CAMILLE.—Laisse-la, Madeleine; tu vois bien qu'elle est trop petite; elle ne sait pas. Dis-moi, Marguerite, où allais-tu avec ces méchants chevaux qui t'ont fait tomber dans le trou?

MARGUERITE.—J'allais voir ma tante; je n'aime pas ma tante; elle est méchante, elle gronde toujours. J'aime mieux rester avec maman… et avec vous, ajouta-t-elle en baisant la main de Camille et de Madeleine.

Camille et Madeleine embrassèrent la petite Marguerite.
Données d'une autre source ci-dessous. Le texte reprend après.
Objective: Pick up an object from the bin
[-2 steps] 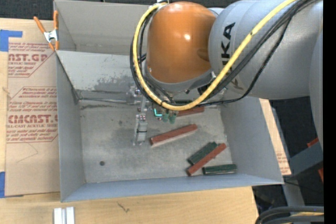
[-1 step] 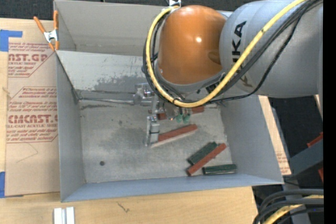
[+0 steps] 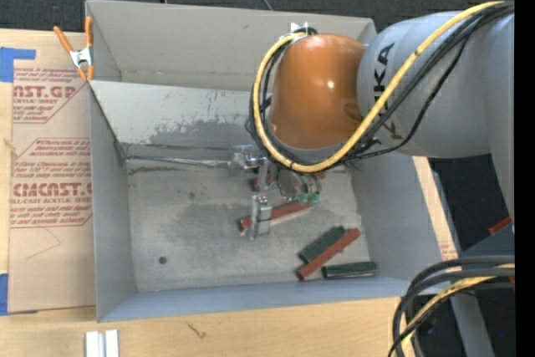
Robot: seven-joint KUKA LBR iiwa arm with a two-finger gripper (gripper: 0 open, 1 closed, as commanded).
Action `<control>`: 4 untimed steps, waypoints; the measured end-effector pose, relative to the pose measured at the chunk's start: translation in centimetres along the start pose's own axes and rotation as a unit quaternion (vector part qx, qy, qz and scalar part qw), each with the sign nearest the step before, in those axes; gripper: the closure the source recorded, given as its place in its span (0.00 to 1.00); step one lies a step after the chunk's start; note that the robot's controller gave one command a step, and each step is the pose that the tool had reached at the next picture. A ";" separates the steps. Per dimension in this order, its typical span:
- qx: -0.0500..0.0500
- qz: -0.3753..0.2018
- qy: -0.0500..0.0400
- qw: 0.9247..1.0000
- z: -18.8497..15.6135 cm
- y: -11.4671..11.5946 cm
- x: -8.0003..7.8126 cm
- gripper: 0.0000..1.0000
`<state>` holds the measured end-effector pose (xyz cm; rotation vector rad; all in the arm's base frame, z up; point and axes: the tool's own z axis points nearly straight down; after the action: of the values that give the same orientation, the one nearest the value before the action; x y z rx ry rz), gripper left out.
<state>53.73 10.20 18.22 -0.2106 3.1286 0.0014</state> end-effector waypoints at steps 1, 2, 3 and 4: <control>0.000 0.014 0.003 1.000 7.2 -5.6 -0.1 1.00; 0.000 0.014 0.003 1.000 7.2 -5.5 -0.1 0.00; -0.001 0.014 0.003 1.000 7.2 -5.5 -0.1 0.00; -0.001 -0.152 0.003 0.988 11.2 -6.5 -1.1 1.00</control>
Offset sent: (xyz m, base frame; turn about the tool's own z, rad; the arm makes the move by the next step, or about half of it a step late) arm 0.0000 0.0000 0.0000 0.0000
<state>55.74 3.89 7.02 -0.6847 3.0666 0.0022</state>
MARGUERITE.—Comment vous appelle-t-on?

CAMILLE.—Moi, je m'appelle Camille, et ma soeur s'appelle
Madeleine.

MARGUERITE.—Eh bien! vous serez mes petites mamans. Maman
Camille et maman Madeleine.

Tout en causant, elles étaient arrivées au château. Mme de Fleurville s'était empressée d'envoyer chercher un médecin et avait fait coucher Mme de Rosbourg dans un bon lit. Son nom était gravé sur une cassette qui se trouvait dans sa voiture, et sur les malles attachées derrière. On avait bandé sa blessure pour arrêter le sang, et elle reprenait connaissance par degrés. Au bout d'une demi-heure, elle demanda sa fille, qu'on lui amena.

Marguerite entra bien doucement, car on lui avait dit que sa maman était malade. Camille et Madeleine l'accompagnaient.

«Pauvre maman, dit-elle en entrant, vous avez mal à la tête?